The fundamental contribution of this paper is that a new balanced operating point for distributed computing systems has been identified and evaluated with direct implications for real-world computing. It has been shown that within the cost constraints of scientific workstations, such systems can be implemented that incorporate close to order-of-magnitude greater mass storage capacity and data access bandwidth than conventional workstations. This achievement is enabled through the exploitation of PC mass market commodity computing subsystems in a parallel structure and demonstrated by a series of experiments conducted with the Beowulf Parallel Workstation.
The seminal finding implied by the results presented in this paper is that the sustained data transfer rates possible with a 16-way parallel disk array can be supported by the parallel combination of dual 100 Mbps Ethernet channels.
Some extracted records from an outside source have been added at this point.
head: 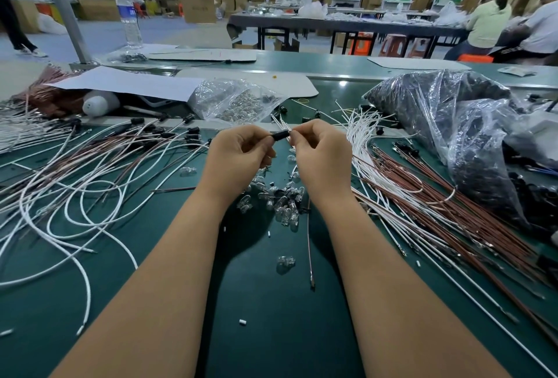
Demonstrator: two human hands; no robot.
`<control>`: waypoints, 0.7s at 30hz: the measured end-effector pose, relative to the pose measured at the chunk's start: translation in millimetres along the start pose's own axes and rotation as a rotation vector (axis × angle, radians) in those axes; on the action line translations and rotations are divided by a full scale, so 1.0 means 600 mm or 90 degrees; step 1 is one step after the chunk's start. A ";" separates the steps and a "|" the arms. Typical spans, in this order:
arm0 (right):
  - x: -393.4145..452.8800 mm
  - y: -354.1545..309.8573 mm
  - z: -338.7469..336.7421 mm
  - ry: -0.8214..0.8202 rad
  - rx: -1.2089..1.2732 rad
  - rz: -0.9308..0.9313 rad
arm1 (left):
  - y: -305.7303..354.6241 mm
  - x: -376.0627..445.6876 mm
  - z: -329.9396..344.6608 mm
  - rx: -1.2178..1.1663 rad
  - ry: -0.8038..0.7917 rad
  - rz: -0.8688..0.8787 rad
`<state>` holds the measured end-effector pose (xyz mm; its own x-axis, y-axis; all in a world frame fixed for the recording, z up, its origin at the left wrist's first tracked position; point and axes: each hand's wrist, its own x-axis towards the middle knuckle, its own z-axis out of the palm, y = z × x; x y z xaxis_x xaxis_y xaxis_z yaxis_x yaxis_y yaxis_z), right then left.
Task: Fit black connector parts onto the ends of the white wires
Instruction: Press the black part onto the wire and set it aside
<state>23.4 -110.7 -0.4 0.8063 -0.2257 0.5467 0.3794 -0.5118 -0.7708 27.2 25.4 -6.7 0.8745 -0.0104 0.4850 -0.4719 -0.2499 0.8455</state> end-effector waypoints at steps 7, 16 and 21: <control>-0.011 -0.006 0.003 -0.009 -0.043 -0.078 | 0.003 0.000 0.000 0.050 0.017 -0.021; -0.004 0.001 0.002 -0.001 -0.001 -0.049 | 0.009 0.006 -0.005 0.008 -0.056 -0.055; -0.004 0.000 0.004 -0.046 -0.042 -0.036 | -0.001 0.011 -0.025 -0.002 -0.033 -0.079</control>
<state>22.7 -108.2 -2.4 0.8160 -0.1354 0.5620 0.3964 -0.5765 -0.7145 31.3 40.1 -0.6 0.9311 -0.0300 0.3637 -0.3593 -0.2490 0.8994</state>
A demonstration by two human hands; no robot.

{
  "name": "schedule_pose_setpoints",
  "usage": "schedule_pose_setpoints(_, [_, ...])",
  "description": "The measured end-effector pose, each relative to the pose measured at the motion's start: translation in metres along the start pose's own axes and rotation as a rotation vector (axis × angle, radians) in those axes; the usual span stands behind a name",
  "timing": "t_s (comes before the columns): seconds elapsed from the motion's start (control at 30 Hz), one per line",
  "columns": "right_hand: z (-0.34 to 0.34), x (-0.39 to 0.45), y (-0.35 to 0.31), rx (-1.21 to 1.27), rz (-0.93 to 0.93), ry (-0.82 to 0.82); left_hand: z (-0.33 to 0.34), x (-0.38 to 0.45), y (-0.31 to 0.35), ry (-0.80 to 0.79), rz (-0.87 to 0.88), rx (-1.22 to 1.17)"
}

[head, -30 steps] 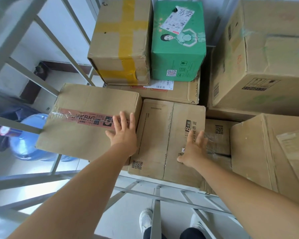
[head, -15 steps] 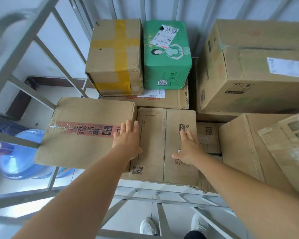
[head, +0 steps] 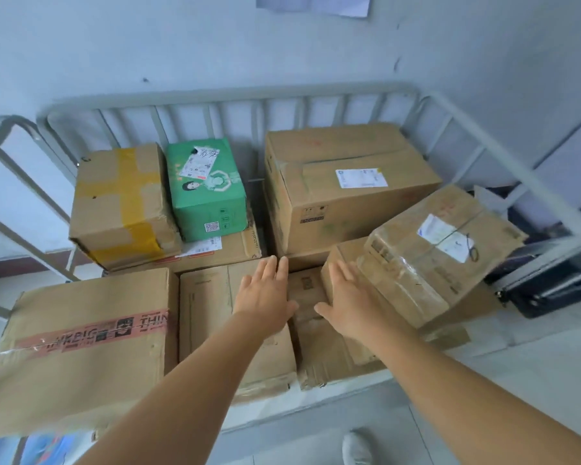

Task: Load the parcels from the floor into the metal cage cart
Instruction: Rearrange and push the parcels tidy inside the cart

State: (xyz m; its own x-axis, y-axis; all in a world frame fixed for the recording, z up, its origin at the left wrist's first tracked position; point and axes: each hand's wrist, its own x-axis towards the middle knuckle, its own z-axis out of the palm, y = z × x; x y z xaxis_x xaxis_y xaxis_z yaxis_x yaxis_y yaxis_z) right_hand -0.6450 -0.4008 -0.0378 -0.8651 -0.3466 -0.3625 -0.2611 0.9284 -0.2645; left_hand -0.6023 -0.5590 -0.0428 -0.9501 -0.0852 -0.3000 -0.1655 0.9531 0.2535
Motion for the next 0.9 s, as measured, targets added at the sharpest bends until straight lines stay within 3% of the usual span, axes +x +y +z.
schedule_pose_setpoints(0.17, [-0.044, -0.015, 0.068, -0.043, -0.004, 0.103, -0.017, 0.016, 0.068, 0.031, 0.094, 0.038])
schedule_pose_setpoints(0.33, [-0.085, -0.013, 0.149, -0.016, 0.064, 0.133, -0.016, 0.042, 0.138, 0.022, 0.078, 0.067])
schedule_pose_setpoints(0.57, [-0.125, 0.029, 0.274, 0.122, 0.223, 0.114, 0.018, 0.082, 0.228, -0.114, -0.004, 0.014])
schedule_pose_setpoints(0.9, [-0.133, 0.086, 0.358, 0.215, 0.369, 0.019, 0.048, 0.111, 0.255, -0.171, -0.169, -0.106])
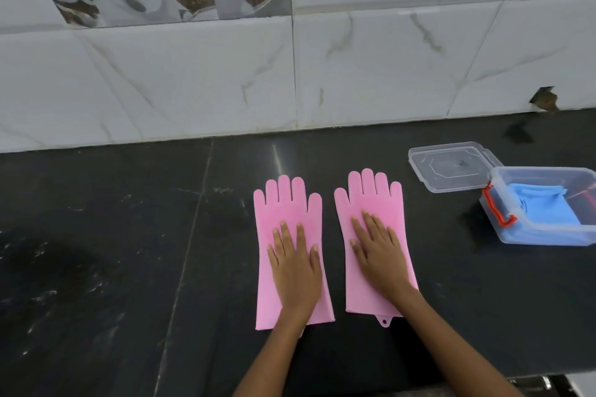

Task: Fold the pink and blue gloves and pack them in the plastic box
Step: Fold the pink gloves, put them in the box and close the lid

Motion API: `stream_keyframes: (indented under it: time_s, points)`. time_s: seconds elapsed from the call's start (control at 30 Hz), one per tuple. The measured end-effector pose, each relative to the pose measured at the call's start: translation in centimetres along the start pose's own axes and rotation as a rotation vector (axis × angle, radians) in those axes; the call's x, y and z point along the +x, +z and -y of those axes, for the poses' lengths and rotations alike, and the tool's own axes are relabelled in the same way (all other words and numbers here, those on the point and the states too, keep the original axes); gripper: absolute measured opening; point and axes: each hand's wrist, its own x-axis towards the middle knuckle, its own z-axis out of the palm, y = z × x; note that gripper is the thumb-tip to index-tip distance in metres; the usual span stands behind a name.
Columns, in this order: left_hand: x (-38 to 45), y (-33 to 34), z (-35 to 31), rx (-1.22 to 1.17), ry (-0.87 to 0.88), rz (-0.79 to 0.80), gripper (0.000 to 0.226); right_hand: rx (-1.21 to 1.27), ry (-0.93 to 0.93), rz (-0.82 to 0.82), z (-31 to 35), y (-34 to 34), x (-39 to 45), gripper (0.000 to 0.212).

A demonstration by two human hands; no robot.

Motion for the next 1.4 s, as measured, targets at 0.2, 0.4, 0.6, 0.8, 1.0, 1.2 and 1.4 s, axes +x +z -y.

Using Beowulf as a testbed, it was shown that this configuration is both necessary and sufficient to achieve interprocessor communications rates comparable to those of the disk array. The application of this rapidly emerging Fast Ethernet technology makes scientific workstations of this type feasible for the first time.
The implications for real world computing are significant in that for specific environments substantial benefits can be achieved at little additional cost. In the realm of scientific computing, large data sets must often be manipulated, explored, and visualized. The working set size may easily exceed the capacity of conventional scientific workstations and require repeated access to shared file servers over common local area networks. The reason for repeated access is because ordinarily the entire data set can not be maintained in a conventional workstation and because the data usually requires many repeated examinations. The new capability provided by Beowulf is to stage such large working sets entirely in the workstation with only a single access required to the remote file server upon which the data set resides. The impact on the user is much faster response time, approaching an order of magnitude in some cases, permitting innovative ways of working with research data. For the more global system, it means significantly reduced burden on shared resources, reducing contention and improving response time there as well.
There remains the open question of software support for the use of PopC systems like Beowulf. Distributed computing systems such as PVM and MPI for message passing applications programming and Condor for job stream scheduling have been brought up on Beowulf and are being used. Management of parallel disk arrays, especially from the applications programmer perspective, continues to be a challenge and is the topic of active research by a number of groups around the country. The Beowulf project is evaluating some experimental packages. While the findings reported here do accurately characterize the capabilities of the Beowulf architecture, it does not represent a programming interface that is transparent to the user. Currently, only low level techniques have made this opportunity for superior mass storage in a single user context available. Without improved software tools, the potential for distributed disk arrays in a workstation environment will be lost.